Но вернемся к Марии Магдалине, а заодно и „делу Ренн-ле-Шато“. В недавнем прошлом некоторые авторы сочли нужным смешать рассказ о зачатии Меровея с легендой о Марии из Магдалы, которая была супругой Иисуса Христа и матерью нескольких детей. Из получившегося „сплава“ мы узнаем, что пресловутый морской монстр, оказывается, не что иное, как олицетворение человека, пришедшего „с другого берега моря“, потомка божественного рода. О нет, это не Иисус, как вы, возможно, подумали, — это всего лишь сын Иисуса и Марии из Магдалы, и это дает право утверждать, что меровингские короли ведут свой род от потомков Иисуса. Да… „длинноволосые короли“ преображаются на глазах — они становятся „божественными королями“! Вся эта басня была сочинена в угоду тем, кто утверждает, что на свете еще существуют законные потомки Дагоберта II, убитого приблизительно в 678 году по наущению Пипина д’Эристаля, основателя капетингской династии. Факт участия в этом деле майордома бесспорный, его не может опровергнуть даже тот факт, что впоследствии власть вернулась к Меровингам младшей ветви: власть эта была иллюзорной, поскольку рычаги управления были в руках Пипинидов. Время правления „ленивых королей“ по-прежнему остается малоизученным периодом в истории, что неминуемо порождает всякого рода домыслы. А от домысла, к сожалению, всего один шаг до вымысла.

Вымысел в нашей истории начинается с женитьбы Дагоберта II на Гизеле из Редэ, дочери вестготского короля. В момент убийства Дагоберта II его сын Сигиберт IV был спасен и привезен его сестрой Ирминией в Разе, которым владел его дед Вера, граф Редэ. У Сигиберта IV были потомки, ставшие своего рода тайной меровингской династией, ведущей род от прямого потомка Меровея; „пылкие отпрыски“ этой династии существуют и в наше время, по крайней мере, в некоторых эзотерических кругах.

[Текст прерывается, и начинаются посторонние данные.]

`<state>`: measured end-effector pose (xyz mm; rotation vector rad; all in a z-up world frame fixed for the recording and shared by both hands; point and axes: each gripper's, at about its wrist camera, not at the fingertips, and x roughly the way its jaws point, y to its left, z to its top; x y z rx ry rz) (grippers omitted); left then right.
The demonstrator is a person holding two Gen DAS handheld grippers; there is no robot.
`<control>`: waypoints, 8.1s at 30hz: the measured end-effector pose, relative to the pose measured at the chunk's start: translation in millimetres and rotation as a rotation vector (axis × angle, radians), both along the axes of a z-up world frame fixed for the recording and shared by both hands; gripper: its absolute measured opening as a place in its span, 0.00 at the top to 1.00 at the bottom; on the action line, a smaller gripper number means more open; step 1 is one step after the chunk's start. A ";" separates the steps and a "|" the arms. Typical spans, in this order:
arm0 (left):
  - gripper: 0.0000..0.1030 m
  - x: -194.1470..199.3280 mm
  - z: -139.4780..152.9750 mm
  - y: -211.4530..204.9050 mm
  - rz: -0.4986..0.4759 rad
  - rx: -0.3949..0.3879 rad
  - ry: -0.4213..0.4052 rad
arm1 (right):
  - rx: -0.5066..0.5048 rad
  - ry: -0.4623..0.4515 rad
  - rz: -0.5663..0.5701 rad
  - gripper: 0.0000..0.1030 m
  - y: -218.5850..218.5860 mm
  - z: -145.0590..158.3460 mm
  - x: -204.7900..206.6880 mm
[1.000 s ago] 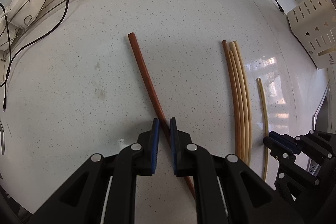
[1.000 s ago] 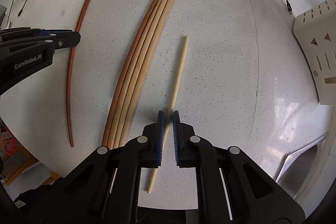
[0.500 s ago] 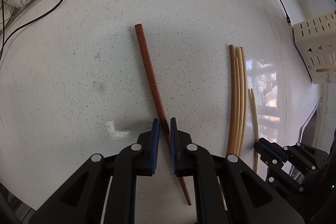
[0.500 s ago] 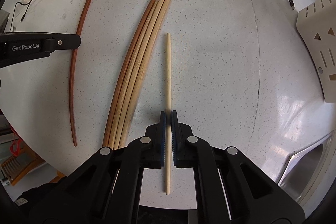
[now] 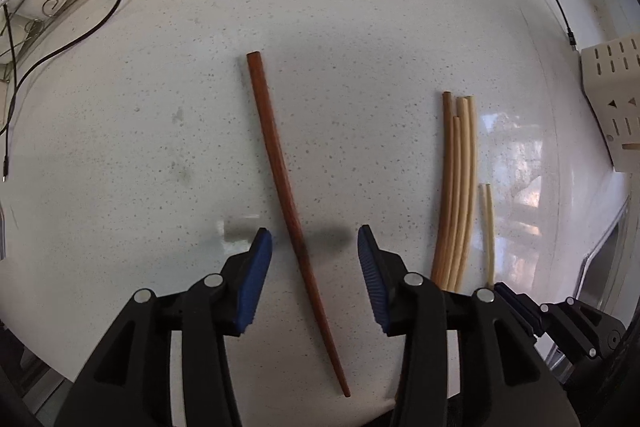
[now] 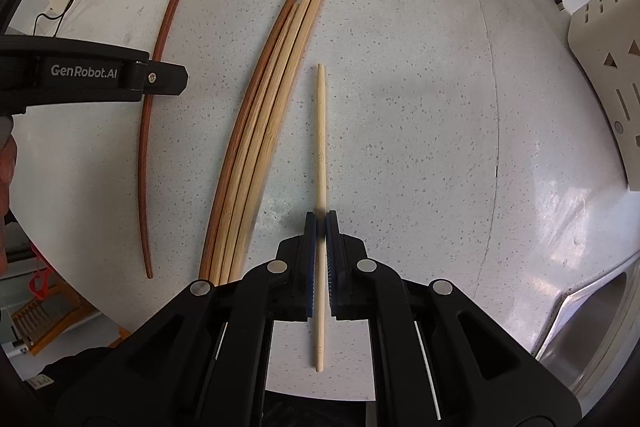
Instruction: Organize utensils
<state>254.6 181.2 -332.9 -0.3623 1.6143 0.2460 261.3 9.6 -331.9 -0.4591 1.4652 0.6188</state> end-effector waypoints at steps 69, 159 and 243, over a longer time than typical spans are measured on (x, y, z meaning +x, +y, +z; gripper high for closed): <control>0.94 0.8 2.1 -11.0 0.000 0.043 0.069 | 0.044 0.060 0.004 0.96 -3.6 3.9 8.5; 0.94 110.8 284.0 -237.5 -0.497 -0.080 -1.319 | 0.554 -0.936 -0.621 0.96 -309.1 279.7 118.6; 0.49 104.8 273.1 -191.2 -0.368 0.038 -1.412 | 0.650 -1.034 -0.484 0.78 -304.7 256.7 133.2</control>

Несчастье лишь в том, что ни в одном историческом источнике нет ни единого упоминания о браке Дагоберта II и Гизелы из Редэ… Более того, в момент гибели Дагоберта II его сыну (чье существование еще следует доказать!) было от силы три года, а его сестре Ирминии, которая привезла Сигиберта в Разе, едва исполнилось четыре», подумать только, какие скороспелые дети в этом семействе! Воистину волшебство, — не иначе как кровь франков действительно смешалась с божественной Христовой кровью! Те же сомнения возникают и насчет Беры, графа Разе: ни один из документов не упоминает его имени; к тому же известно, что первым графом Разе был Гильом Желлонский — он же святой Вильгельм Желлонский, он же Гильом Оранжский, в 781 году получивший титул графа из рук Карла Великого. Однако нас настойчиво уверяют в том, что существуют документы, подтверждающие существование прямых потомков Меровингов: «Документы, позволяющие установить истину, вероятно, были среди тех манускриптов, которые нашел в Ренн-ле-Шато аббат Соньер. Один из них, как известно, был подписан Бланкой Кастильской и являл собой доказательство существования меровингского рода, продолжившегося благодаря Сигиберту IV».[176] Но, увы, «документы аббата Соньера никто никогда не видел. Почему их так и не предъявили публике, несмотря на то, что их содержание уже давно известно?»[177] Вопрос уместен. Но ответа можно ждать вечность.

Надеяться в этом случае можно лишь на чудо. Кто знает, может быть, оно и произойдет: в конце концов, разве эти нынешние Меровинги не являются потомками божественного рода? Правда, наше время не очень-то благосклонно к чудесам. Даже если Иисус и был чудотворцем, то его потомки, скорее всего, не обладали способностями отца. К тому же, углубляясь в прошлое в поисках своих корней, мы должны помнить, что по закону простой арифметической прогрессии количество наших предков в конце концов будет исчисляться миллионами. Иными словами, все люди в той или иной степени одна большая семья…

Во всем этом пестром полотне вымысла, искусно сотканном талантливыми авторами, не преминувшими вплести в него и рассказ о «знаменитой расе», которая пришла из иных земель, все же есть достоверные, неопровержимые факты. Одним из них является существование церкви Святой Магдалины в Ренн-ле-Шато, необычного храма, главная роль в котором отведена Марии из Магдалы. И это для нас важнее всего.